Personal information
- Date of birth: 5 October 2001 (age 24)
- Place of birth: Rufisque, Senegal
- Height: 1.94 m (6 ft 4 in)
- Position: Forward

Team information
- Current team: Vitória Guimarães
- Number: 90

Youth career
- Teungueth

Senior career*
- Years: Team / Apps / (Gls)
- 0000–2020: Teungueth
- 2020–2025: Valmiera / 83 / (26)
- 2025: Servette / 15 / (6)
- 2025–: Vitória Guimarães / 24 / (2)

= Alioune Ndoye =

Senegalese footballer (born 2001)

Alioune Ndoye (born 5 October 2001) is a Senegalese professional footballer who plays as a forward for Primeira Liga club Vitória Guimarães.

==Early life==
Ndoye was born on 5 October 2001. Born in Rufisque, Senegal, he is a native of the city.

==Career==
Ndoye started his career with Senegalese side Teungueth. Following his stint there, he signed for Latvian side Valmiera, where he mae eighty-three league appearances and scored twenty-six goals and helped the club win the league title.

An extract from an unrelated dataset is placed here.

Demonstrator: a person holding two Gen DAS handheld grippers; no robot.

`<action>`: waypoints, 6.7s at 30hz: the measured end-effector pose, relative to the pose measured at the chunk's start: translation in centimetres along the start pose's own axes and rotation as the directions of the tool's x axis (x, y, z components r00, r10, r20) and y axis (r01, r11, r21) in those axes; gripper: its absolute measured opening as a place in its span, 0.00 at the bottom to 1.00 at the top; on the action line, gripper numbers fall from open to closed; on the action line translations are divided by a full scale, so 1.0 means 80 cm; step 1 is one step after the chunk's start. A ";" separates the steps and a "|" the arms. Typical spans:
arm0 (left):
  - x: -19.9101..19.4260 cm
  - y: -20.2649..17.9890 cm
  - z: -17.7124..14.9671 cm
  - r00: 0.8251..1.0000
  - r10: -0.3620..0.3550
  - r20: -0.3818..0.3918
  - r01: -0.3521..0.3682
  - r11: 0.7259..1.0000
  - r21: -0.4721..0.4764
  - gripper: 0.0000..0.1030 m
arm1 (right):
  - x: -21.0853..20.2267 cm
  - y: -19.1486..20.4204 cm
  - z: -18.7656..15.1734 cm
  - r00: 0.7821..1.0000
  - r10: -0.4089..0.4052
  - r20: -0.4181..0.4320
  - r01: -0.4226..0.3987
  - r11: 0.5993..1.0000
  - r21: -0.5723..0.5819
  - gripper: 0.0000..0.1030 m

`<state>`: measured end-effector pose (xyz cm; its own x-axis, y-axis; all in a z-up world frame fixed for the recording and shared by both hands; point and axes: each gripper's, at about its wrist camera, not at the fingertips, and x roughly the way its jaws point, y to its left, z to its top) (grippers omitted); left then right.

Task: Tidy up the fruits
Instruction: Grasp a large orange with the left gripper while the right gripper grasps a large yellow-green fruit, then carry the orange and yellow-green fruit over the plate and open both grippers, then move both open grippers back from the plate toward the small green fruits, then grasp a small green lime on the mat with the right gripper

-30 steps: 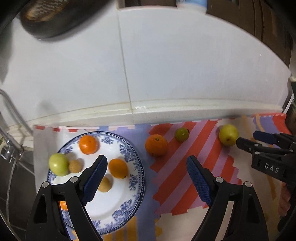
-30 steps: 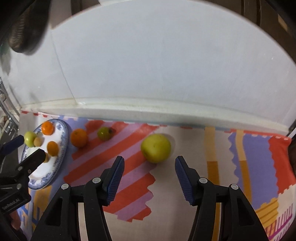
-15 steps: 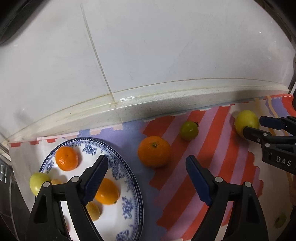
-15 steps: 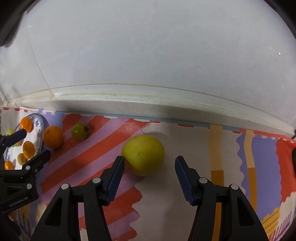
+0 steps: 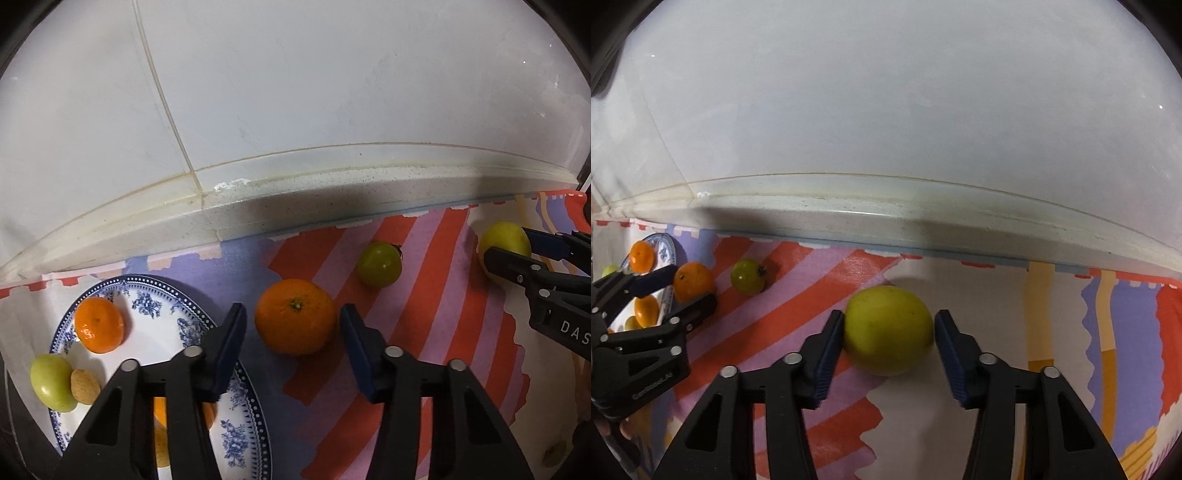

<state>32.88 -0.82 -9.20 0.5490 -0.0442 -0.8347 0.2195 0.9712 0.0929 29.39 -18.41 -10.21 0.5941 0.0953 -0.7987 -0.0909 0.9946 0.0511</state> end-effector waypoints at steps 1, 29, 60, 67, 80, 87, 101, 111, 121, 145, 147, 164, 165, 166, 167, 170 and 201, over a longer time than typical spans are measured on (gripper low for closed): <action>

During January 2025, he was sent on loan to Swiss side Servette, where he scored three goals in his first five appearances.

Ahead of the 2025–26 season, Ndoye signed for Portuguese side Vitória Guimarães. On 6 January 2026, during a Taça da Liga semifinal, as Vitória were losing 1–0 to Sporting CP, he came on as a substitute and scored a brace, securing a place in the final for the first time in the club's history. Four days later, in the final, he scored a late winner in a comeback 2–1 victory over rivals Braga, helping Vitória Guimarães secure their first ever Taça da Liga and their first trophy in over 12 years.